The Magical Asterisk *
Posted on: March 15, 2013
- In: Class Warfare | Congress | Current Events | Open Thread | Paul Ryan
- 11 Comments
Morning Widdershin friends — here’s hoping your day is one of lighter hearts than Conservatives who offer not one whimper about the potential of 64 million people losing health care, but are gnashing their teeth over well-connected local politicos losing White House tours.
Today’s burning question: Why does anyone still pay attention to Paul Ryan?
In thinking about the third reincarnation of Ryan’s magical budget, most pundits use Groundhog Day as an analogy, but that’s too easy. Then I think about the definition of insanity, “Doing the same thing over and over again expecting a different result,“ but neither does that depict my level of disgust with the steaming 92 pages of omissions, caveats, and magical asterisks.
My mind then wanders to an analogous hypothetical situation of General Bob E. Lee telling General Grant after the Civil War, “Okay, you won, I’m beaten, but that 13th Amendment thing, we need to rethink that.”
Perhaps why he is still taken seriously is found in paraphrasing the old idiom, “In the land of the blind, a one-eyed man is king.” It would have to be changed to, “In the land of the loons, the one who doesn’t drool is the most telegenic,” — maybe that’s the answer.
You’ve heard me say this before (like that is going to stop me from doing it again), but the prescriptions in the House budget are nothing more than campaign slogans masquerading as economic policy bred from Ryan’s teenage crush on the ravenously demagogic rambling of Ayn Rand.
First, everything within Ryan’s budget is based upon the repeal of the Affordable Care Act. Everything! Even Chris Wallace of Fox News called his hand on this by saying, “That’s not going to happen.” Ryan countered with, “We can’t give up on our beliefs.” Breaking out the magic decoder ring, this is equivalent to saying, “Just because I’ve never seen a unicorn doesn’t mean I won’t.”
Another Grand Canyon sized chasm is blown in his phantasmagorical projections by reducing all tax rates to just two — 15% and 25%. All the while, he conveniently fails to whisper a word about the impact of eliminating earned income credits and thereby greatly increasing taxes on the working poor while giving the top One Percenters a massive tax cut.

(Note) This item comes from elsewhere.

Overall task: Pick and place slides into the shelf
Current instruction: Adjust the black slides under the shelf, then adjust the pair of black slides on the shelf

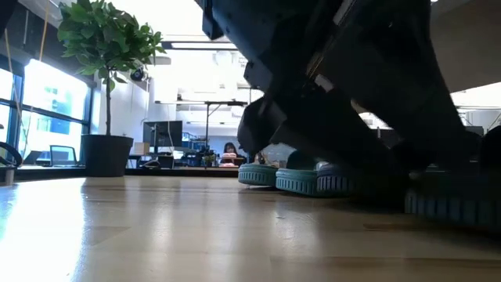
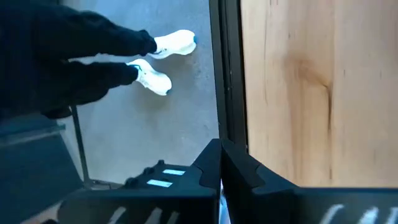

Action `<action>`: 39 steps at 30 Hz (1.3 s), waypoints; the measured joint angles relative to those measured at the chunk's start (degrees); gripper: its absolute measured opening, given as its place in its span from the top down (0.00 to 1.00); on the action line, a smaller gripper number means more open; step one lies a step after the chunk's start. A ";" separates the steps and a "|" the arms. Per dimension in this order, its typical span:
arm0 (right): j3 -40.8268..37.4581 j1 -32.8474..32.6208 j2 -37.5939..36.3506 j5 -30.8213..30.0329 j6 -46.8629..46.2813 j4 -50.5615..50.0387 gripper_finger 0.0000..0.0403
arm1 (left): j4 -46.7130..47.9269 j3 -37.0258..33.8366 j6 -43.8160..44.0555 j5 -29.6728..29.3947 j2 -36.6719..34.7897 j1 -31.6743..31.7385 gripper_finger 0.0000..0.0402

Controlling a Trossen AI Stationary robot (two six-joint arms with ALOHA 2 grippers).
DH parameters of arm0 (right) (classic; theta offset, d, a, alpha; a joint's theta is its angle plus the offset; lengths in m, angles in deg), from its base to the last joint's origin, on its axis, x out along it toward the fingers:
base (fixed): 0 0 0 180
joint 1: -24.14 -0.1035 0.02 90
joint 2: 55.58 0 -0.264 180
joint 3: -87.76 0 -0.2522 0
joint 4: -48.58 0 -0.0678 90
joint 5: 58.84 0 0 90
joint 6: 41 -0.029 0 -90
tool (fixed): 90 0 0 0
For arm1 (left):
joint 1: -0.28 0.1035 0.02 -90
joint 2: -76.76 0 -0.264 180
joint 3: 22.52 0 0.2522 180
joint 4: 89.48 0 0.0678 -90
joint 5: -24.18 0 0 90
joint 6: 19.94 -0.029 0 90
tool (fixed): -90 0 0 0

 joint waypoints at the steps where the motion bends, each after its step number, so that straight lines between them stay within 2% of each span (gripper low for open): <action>1: 0.00 -0.08 0.00 -0.02 -0.68 0.11 1.00 | 0.30 0.00 0.01 1.04 0.05 0.03 0.62; 12: 0.04 -2.38 0.00 -3.19 -5.88 0.06 1.00 | 0.00 0.00 -0.01 0.83 0.07 0.03 0.62; 19: 0.07 -2.40 -0.04 -3.87 -6.43 0.08 1.00 | -4.53 0.12 0.14 1.32 2.52 -0.02 0.62; 23: 0.09 -2.47 -0.07 -4.24 -7.33 0.14 1.00 | -4.12 -0.02 0.49 1.74 2.89 -0.03 0.62; 32: 0.11 -2.44 -0.10 -6.35 -7.33 0.23 1.00 | -6.43 0.00 0.24 -0.39 2.93 0.01 0.62; 36: 0.11 -2.60 -1.82 -6.39 -7.13 0.08 1.00 | -4.24 0.00 0.57 -0.44 2.92 -0.02 0.62; 39: 0.11 -2.73 -5.28 -8.85 -5.69 -1.02 1.00 | -1.70 0.00 1.72 -0.64 2.01 -0.02 0.62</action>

Another thing that is so outrageously hypocritical and seems to escape any discernible acknowledgement by the press is Ryan’s constant droning about the failure to lead by the President or the Senate in their unwillingness to do the “hard stuff.” The hard stuff is what is conveniently left out of the Ryan budget from stem to stern. Dana Milbank puts it like this:
“Now, how do we do this?” Ryan (R-Wis.), the House Budget Committee chairman, asked with a magician’s flourish as he unveiled his budget.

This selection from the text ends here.